## About this exercise:
Copy out only the span from the line with "Question. In the picture above, identify the right" to the end of the data, both ends kept, word for word.

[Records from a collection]
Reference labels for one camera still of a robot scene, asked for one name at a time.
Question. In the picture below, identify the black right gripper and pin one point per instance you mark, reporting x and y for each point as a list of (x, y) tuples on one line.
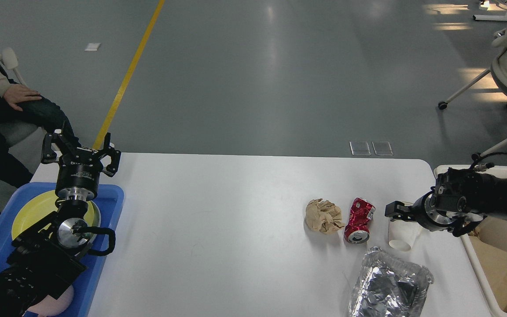
[(423, 211)]

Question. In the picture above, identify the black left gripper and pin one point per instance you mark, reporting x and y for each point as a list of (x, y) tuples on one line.
[(77, 181)]

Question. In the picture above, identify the white paper cup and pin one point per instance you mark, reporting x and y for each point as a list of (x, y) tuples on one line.
[(402, 235)]

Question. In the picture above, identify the crushed red can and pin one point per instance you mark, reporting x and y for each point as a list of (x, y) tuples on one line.
[(360, 215)]

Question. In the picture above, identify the brown paper ball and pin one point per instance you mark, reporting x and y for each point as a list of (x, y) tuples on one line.
[(323, 216)]

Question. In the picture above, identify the silver foil bag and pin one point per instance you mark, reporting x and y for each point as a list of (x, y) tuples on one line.
[(388, 286)]

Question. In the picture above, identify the yellow plastic plate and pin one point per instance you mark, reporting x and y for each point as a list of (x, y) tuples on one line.
[(33, 211)]

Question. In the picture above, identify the pink mug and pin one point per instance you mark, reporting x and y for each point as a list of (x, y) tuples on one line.
[(50, 306)]

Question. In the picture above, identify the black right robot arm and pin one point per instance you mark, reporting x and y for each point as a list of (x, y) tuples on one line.
[(458, 202)]

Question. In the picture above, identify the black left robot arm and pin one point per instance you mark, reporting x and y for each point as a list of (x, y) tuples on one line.
[(47, 255)]

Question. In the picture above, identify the bystander hand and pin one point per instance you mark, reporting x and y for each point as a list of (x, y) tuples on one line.
[(18, 93)]

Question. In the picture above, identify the right floor outlet plate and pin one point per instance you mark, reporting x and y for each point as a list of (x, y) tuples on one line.
[(382, 148)]

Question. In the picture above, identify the floor outlet plate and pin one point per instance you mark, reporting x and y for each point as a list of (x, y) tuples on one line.
[(360, 148), (382, 148)]

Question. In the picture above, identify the left floor outlet plate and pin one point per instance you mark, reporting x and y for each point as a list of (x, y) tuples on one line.
[(360, 148)]

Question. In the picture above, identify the white plastic bin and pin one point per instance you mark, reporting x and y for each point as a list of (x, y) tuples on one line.
[(492, 231)]

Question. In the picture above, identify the white desk base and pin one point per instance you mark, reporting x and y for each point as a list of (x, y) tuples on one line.
[(491, 11)]

## Task solution:
Question. In the picture above, identify the right floor outlet plate and pin one point per instance you mark, reporting x and y for each point as a list of (x, y) tuples on one line.
[(382, 148)]

Question. In the picture above, identify the floor outlet plate and pin one point per instance you mark, reporting x and y for each point as a list of (x, y) tuples on one line.
[(360, 148), (382, 148)]

Question. In the picture above, identify the left floor outlet plate and pin one point per instance you mark, reporting x and y for each point as a list of (x, y) tuples on one line.
[(360, 148)]

Question. In the picture above, identify the white plastic bin and pin one point per instance you mark, reporting x and y for each point as a list of (x, y) tuples on one line.
[(492, 231)]

Question. In the picture above, identify the white desk base and pin one point per instance you mark, reporting x and y for each point as a list of (x, y) tuples on one line.
[(491, 11)]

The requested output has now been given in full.